La sapienza millenaria dell'anima sciamanica dei popoli artici, subartici, baltofinni e ugrofinni
I Synnyt, Canti Sciamanici delle
Origini e Il Luonto, Il Nume Tutelare
Come già affrontato più e più volte nelle ricerche e negli articoli di questo portale di ricerca nelle apposite sezioni dedicate alla via iniziatica interiore od all'animale interiore, o ancora dove si ha parlato del daimon ispirato agli studi di James Hillaman e agli insegnamenti di C.G. Jung; in noi vive un soffio, pneuma, un respiro atavico, che potremmo chiamare anima, psyché, che i greci hanno immaginato come un demone interiore in quanto manifestazione di una volontà divina a sé, che ha preceduto ogni nostra incarnazione fisica, e che è protagonista della nostra esistenza di cui siamo noi, in quanto esseri storici soggetti a cronos, ad essere ospiti, dopotutto, di poco rilievo. Come i greci anche i finni hanno concepito la presenza di questa essenza interiore, nume tutelare, genio guardiano assegnato a ognuno, coinvolto in un tempo (kairos) oltre quello cronologico della storia e sondabile come realtà tangibile soltanto dalle sciamane e dagli sciamani. Come recita Ganander, che ha raccolto i synnyt, incantesimi delle origini, nella Mythologia Fennica del 1789(1):
“Luontoni nousee,
kaypi natuuralleni”.
“Il mio luonto s'innalza,
s'impone sulla mia natura”.
Dove il luonto è, presumibilmente, il corrispettivo del daimon,
lo scopo ultimo dello sciamano, era forse di ritrovare tale natura occulta, e di
consentirle di esperire il mondo attraverso il suo corpo, che ne è strumento. Solo conoscendo la nascita segreta di questo fenomeno nascosto,
era possibile controllarlo magicamente, ossia fare in modo di non ostacolarlo. L'unico scopo che hanno gli umani sulla terra, dopotutto, è non interferire con
la natura divina che li abita ma, al contrario, assecondarla nella sua volontà
profonda. Questa potrebbe essere davvero la sola materia con la quale
fronteggiarsi nella vita di vocazione e ricerca del vero, che è intimo, spesso
assopito, insondabile a meno di non percorrere tale cammino vocativo. Il
Kalevala è la distillazione di elementi sciamanici antichi, come le battaglie
tra cantori, i viaggi fuori dal corpo, i viaggi verso le lande magiche: i
cantori delle origini erano immersi in una cultura sciamanica dove l'habitus sottile era molto più significativo di quello materiale.
L'antica
religione dei baltofinni è del resto inseparabile dallo sciamanesimo artico e
subartico. Lo stesso tamburo sciamanico utilizzato dai finlandesi è stato
probabilmente identico per tutti gli antichi ugrofinni. Lo sciamano, in fin dei
conti, è ogni essere umano che abbia trovato il costante contatto con
quell'anima antica dentro di sé, e che fa, spesso inconsapevolmente, da
mediatore fra il mondo umano e quello che si trova oltre il velo. Lo sciamano
baltofinno era colui/colei in grado di raggiungere con la trance, che si
delinea nella parola lovi, e che è collegata a sua volta alla parola Tuoni;
signore dell'aldilà finnico; od ancora allo Jabmeaivo, l'oltretomba Sami; che
significa foro, fosso, fenditura, cavità, crepa(1) e che richiama, dopotutto,
ad una natura strettamente femminile e preservata.

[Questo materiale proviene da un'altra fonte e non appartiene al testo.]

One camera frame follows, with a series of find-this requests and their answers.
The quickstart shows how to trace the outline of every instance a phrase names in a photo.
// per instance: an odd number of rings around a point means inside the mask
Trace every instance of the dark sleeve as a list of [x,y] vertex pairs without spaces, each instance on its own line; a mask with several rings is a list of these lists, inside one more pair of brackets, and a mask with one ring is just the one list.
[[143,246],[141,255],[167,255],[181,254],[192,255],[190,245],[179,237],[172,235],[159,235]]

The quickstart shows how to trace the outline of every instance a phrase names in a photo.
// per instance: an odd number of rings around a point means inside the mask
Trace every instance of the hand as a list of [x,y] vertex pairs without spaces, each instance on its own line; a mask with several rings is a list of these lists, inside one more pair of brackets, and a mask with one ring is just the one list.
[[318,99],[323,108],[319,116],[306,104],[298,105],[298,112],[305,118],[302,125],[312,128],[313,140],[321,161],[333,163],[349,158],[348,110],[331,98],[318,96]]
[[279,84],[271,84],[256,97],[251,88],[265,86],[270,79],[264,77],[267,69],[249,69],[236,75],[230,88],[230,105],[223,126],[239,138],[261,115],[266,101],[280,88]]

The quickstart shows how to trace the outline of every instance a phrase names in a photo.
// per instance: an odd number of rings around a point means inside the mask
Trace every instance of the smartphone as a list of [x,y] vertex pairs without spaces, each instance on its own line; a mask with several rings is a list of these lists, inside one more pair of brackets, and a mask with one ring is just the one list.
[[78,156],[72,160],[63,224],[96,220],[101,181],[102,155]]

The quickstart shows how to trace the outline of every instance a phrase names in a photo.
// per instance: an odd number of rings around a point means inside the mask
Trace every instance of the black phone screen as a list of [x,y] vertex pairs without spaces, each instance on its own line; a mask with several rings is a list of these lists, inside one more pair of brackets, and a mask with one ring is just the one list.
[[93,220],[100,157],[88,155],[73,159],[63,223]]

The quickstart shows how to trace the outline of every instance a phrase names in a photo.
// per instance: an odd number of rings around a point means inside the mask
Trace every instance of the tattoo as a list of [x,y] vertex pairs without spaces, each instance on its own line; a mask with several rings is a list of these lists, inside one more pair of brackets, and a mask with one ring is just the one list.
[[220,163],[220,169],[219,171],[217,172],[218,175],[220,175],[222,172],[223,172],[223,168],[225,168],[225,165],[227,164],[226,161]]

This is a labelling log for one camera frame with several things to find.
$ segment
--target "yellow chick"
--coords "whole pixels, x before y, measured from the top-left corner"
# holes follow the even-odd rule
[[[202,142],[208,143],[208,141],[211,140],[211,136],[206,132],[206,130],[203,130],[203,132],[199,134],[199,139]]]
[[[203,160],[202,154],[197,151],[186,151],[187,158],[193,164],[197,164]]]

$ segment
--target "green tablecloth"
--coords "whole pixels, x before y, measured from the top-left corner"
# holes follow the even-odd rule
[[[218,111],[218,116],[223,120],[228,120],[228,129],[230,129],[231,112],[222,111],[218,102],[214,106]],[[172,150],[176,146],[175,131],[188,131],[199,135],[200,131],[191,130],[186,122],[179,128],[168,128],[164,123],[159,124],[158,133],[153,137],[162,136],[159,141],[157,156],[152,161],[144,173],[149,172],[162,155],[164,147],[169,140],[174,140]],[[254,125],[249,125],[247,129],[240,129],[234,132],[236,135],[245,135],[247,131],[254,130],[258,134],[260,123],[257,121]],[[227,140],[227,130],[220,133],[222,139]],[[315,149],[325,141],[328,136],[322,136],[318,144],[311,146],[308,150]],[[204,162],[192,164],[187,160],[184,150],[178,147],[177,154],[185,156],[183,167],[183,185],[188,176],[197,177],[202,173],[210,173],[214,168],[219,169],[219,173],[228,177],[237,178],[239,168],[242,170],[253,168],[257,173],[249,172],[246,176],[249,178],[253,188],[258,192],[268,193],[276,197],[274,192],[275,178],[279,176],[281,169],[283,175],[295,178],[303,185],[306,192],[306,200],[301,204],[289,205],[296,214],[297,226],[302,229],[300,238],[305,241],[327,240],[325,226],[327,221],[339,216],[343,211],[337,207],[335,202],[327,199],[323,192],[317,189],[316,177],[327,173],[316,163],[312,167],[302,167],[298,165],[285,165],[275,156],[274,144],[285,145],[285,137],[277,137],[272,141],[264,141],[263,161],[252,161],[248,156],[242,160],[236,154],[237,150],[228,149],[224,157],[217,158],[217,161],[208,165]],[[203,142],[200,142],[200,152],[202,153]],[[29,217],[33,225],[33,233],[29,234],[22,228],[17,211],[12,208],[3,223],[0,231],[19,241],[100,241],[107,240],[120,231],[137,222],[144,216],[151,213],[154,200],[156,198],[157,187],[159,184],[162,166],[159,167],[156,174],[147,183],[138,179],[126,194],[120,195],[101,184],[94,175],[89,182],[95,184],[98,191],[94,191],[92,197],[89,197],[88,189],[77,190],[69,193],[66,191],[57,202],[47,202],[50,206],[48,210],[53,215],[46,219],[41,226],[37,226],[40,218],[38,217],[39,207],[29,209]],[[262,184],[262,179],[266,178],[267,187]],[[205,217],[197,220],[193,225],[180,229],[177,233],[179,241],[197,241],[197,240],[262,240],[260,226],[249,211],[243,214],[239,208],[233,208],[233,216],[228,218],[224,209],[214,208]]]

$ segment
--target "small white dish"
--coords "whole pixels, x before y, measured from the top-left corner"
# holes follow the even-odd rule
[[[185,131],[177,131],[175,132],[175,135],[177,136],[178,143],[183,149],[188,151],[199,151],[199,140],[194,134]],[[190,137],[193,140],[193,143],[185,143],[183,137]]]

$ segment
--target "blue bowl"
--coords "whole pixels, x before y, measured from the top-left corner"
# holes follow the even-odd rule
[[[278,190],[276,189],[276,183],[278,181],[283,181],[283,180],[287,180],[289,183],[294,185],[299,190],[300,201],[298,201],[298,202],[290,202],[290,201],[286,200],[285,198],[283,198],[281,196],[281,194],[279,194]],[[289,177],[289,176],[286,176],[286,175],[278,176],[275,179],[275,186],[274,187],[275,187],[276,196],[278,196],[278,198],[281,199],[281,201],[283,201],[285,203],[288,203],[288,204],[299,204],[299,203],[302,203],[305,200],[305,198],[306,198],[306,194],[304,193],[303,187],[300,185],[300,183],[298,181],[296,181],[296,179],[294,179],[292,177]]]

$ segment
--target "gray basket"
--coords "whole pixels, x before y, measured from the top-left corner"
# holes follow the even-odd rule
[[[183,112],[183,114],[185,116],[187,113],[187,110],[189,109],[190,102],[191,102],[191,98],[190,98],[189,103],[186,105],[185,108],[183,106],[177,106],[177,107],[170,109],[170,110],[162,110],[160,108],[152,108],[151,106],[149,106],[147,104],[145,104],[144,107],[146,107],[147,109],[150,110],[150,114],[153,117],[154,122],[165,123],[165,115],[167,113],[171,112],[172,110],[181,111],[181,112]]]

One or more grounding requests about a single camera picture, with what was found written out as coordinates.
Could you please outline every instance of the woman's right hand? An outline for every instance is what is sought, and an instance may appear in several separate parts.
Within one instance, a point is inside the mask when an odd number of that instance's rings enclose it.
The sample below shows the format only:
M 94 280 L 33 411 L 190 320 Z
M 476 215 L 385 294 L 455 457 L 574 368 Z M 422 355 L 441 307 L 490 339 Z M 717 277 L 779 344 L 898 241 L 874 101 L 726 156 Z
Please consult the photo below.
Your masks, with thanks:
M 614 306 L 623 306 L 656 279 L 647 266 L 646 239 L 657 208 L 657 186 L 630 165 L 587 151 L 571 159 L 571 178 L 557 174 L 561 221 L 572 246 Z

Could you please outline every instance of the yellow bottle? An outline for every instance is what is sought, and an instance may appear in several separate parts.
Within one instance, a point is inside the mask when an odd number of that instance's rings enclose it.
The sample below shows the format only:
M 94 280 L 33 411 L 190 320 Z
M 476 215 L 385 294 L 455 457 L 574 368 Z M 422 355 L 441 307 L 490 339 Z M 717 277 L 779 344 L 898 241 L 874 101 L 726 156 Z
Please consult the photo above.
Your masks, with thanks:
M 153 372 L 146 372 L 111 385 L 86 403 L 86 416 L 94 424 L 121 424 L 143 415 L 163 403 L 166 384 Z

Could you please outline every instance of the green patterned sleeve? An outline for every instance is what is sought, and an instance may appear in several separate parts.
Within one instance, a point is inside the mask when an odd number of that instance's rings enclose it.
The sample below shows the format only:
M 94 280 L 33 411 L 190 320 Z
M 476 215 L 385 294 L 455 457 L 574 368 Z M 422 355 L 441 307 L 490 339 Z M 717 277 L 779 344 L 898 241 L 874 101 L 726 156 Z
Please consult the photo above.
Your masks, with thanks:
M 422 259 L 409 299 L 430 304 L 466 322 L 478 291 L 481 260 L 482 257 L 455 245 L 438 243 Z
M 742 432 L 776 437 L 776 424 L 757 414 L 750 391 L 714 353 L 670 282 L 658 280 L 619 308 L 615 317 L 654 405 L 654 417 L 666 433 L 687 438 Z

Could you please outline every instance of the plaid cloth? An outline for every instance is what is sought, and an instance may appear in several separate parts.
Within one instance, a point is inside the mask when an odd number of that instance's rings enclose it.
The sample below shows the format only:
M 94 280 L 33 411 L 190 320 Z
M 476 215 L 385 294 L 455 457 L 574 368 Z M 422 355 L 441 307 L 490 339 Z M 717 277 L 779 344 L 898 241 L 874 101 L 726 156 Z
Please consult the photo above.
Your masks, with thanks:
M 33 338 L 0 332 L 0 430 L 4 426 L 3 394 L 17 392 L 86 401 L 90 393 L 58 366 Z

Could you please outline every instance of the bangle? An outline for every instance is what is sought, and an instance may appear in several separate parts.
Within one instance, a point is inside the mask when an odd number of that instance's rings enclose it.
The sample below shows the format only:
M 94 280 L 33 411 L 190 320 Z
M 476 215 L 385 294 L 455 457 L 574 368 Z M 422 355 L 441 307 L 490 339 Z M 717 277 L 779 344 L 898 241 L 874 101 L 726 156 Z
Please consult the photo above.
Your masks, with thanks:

In questa ottica, lo sciamano o la sciamana è colui/colei che scorge il grembo della creazione dentro
di sé, ben distante da quel sentire artificiale che emana da coloro che, nei tempi attuali, si atteggiano a sciamani servendosi di mascheramenti ridicoli ed eccentrici, che di sciamanico hanno solo a malapena l'aspetto
La Eco di una civiltà animista
Le Relazioni con l'Aldilà e l'estasi sublime
L'animismo, dalla parola latina anima, che significa respiro, spirito, o vita; è la credenza secondo cui oggetti, luoghi e creature posseggano tutti una distinta essenza spirituale. Le antiche civiltà preistoriche animiste percepivano tutte le cose (animali, piante, rocce, fiumi, sistemi meteorologici, artigianato umano e forse anche le parole) come animate e vive. L'aspetto che ha maggiormente interessato ed avvicinato questo Antro, portavoce delle antiche tradizioni animiste dell'Europa preindoeuropea, al folclore dei Finni, è quello delle relazioni con l'Aldilà, inteso anche come luogo inviolato interiore, e dei viaggi estatici che conducono a stati di coscienza alterati, capaci di trasportare nel regno dove l'anima dello spirito del mondo abita. La mitologia del Kalevala è intrisa di questa estasi sublime dell'anima, ed ha un ruolo predominante all'interno del poema, tantoché le è stato dedicato un intero capitolo nell'opera, l'ultimo e dodicesimo, peraltro, divenuto oggetto di culto per diverse generazioni finlandesi.
Il Kalevala in pillole
Breve Trama e Analisi Cosmogonica
Il Kalevala si svolge in due luoghi: Pohjola, magica landa
dell’Aldilà governata da donne e situata a Nord, e la Terra di Kaleva,
corrispondente alla Finlandia. Le due terre sono da sempre in scontro per via
di ciò che a Pohjola viene custodito, irraggiungibile a coloro che giungono da
Kalevala. Personaggi di rilievo sono la Signora di Pohjola e il fabbro Ilmarinen
che forgia il miracoloso oggetto del Sampo su ordine dell'anziana, in cambio
della mano di sua figlia. Il Sampo è una magica macina che produce abbondanza
per la gente di Pohjola, ma il suo coperchio è un simbolo della volta celeste,
trapuntata di stelle, che ruota attorno ad un asse o colonna centrale del mondo
che è anche fondamenta, radici dell’albero del mondo situate oltre l’orizzonte
settentrionale, dove in una grande montagna situata nella zona più oscura la
grande signora pratica l’incanto, che le genti di Kalevala vogliono liberare
per usufruirne anch’esse, oltre che desiderare matrimoni con le fanciulle della
terra mitica, come l'avventuriero Lemminkäinen e il grande saggio Väinämöinen. Dopo una serie di dietrologie discordanti
e pubblicazioni precedenti, l'ufficiale versione finale del Kalevala di
Lönnrot, nonché il Nuovo Kalevala, vedeva il suo inizio con il vagare fra le
acque primordiali di una fanciulla, messa incinta dal vento e dal mare ed
ostacolata dal dio Ukko che, anzichè farla partorire, invierebbe un'anatra a
deporre le uova sul suo ginocchio.
Nonostante le difficoltà a far combaciare
questa ultima e riconosciuta versione del Kalevala con i runot originali che
l'hanno ispirato, vi è in comune un fattore di grande rilievo: in principio vi fu la donna, e la terra
della magia e dell'incanto era immersa nell'energia primordiale femminile,
fatta eccezione solo per pochissimi uomini prescelti...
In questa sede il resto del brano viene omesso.